A Conselharia de Meio Rural e Política Agrária de Asturias decidiu permitir a caça de até 53 lobos, o que representa 15% da população local, estimada em 345 animais. Essa mudança ocorreu após o Congresso retirar a proteção especial da espécie, permitindo a caça controlada. O objetivo é equilibrar a proteção dos lobos com a segurança da pecuária na região.
Asturias é a segunda comunidade a autorizar a caça, seguindo Cantabria, que já permitiu a morte de 41 lobos, correspondendo a 20% de sua população. A nova regra estabelece períodos específicos para a caça, de janeiro a abril e de setembro a dezembro, além de permitir a remoção de lobos que causem danos em outros meses. A caça será feita por agentes ambientais e pessoas autorizadas.

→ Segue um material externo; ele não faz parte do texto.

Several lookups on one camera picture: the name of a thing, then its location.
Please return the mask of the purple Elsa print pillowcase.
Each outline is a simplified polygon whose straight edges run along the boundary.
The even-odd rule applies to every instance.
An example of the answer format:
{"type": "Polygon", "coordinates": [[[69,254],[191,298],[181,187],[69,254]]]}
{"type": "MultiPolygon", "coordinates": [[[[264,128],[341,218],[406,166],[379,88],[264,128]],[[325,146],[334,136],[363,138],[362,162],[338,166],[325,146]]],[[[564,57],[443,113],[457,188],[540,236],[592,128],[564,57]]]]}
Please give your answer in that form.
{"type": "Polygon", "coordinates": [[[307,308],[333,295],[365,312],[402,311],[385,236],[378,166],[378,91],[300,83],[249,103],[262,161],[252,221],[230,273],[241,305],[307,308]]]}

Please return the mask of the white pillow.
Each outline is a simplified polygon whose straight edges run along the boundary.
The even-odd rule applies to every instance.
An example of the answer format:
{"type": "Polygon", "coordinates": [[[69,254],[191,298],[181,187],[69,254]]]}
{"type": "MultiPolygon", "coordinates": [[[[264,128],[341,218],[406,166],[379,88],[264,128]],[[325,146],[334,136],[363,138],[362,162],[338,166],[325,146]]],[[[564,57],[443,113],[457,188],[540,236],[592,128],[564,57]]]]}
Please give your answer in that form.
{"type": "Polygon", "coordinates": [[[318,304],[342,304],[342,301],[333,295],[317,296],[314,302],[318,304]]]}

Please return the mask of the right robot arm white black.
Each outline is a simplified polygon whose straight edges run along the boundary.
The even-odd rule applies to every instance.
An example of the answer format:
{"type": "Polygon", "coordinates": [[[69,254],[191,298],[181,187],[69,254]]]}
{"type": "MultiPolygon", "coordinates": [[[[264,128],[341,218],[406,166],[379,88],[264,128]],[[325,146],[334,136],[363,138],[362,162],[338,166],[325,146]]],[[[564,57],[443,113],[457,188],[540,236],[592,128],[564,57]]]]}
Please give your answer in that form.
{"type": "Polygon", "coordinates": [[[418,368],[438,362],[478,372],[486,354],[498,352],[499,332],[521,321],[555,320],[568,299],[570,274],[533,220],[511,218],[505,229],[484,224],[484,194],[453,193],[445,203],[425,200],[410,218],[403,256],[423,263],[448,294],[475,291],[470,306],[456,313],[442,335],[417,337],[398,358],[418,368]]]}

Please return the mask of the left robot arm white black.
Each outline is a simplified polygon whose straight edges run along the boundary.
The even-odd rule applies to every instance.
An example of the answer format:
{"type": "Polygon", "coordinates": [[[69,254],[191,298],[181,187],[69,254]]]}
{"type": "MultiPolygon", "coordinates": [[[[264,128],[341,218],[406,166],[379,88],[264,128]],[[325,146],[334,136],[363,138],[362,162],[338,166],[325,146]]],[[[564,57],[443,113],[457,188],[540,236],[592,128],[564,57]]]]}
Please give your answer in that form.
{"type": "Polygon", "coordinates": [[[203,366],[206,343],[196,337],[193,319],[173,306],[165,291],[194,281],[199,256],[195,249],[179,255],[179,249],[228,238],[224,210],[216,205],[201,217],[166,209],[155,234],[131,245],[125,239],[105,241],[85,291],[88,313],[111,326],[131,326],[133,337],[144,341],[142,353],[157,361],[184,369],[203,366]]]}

A Associação para a Conservação e Estudo do Lobo Ibérico criticou essa decisão, afirmando que não há necessidade de caçar lobos e que a medida visa apenas ganhar apoio político. O presidente da associação disse que tomará medidas assim que a decisão de Asturias for oficializada. Estudos mostram que os lobos ocupam 83% do território de Asturias, com uma população estimada entre 360 e 405 animais, incluindo 45 grupos. Em 2024, foram registrados danos em mais de 3.200 cabeças de gado, um aumento significativo em relação a anos anteriores. O custo das indenizações também cresceu, totalizando cerca de 1,5 milhão de euros no último ano. Um novo regulamento foi criado para tornar o processo de indenização mais rápido e transparente.
A Consejería de Medio Rural y Política Agraria do Principado de Asturias autorizou a caça de até 53 lobos, o que representa 15% da população estimada de 345 exemplares na região. Essa decisão foi tomada após a aprovação de uma nova legislação pelo Congresso, que retirou a espécie do Listado de Especies Silvestres en Régimen de Especial Protección (Lespre). O objetivo é equilibrar a conservação do lobo com a proteção da ganadería (pecuária).
Asturias se torna a segunda comunidade a permitir a caça do lobo, seguindo Cantabria, que já autorizou o abate de 41 lobos, correspondendo a 20% de sua população. A nova legislação estabelece períodos específicos para a caça, de janeiro a abril e de setembro a dezembro, além de permitir extrações pontuais entre maio e agosto para exemplares que causem danos. A caça será realizada por agentes ambientais e pessoal autorizado.
A Associação para a Conservação e Estudo do Lobo Ibérico (Ascel) criticou a decisão, afirmando que não há necessidade para a medida e que ela visa apenas obter votos de grupos extremistas. O presidente da Ascel, Ignacio Martínez, declarou que a associação tomará medidas assim que a decisão de Asturias for publicada. Ele destacou que a quantidade de lobos a serem caçados é superior a 50% do máximo histórico de capturas antes de 2019, quando a espécie não era protegida.
Estudos recentes indicam que o lobo ocupa 83% do território asturiano, com uma população estimada entre 360 e 405 animais, incluindo 45 manadas. Em 2024, foram confirmados danos em 3.257 cabeças de gado, um aumento de 19,70% em relação a 2021. O custo das indenizações também cresceu, alcançando R$ 1,5 milhão no ano passado. O novo regulamento de indenizações visa aumentar a agilidade e a transparência nos processos administrativos relacionados a danos causados pela fauna selvagem.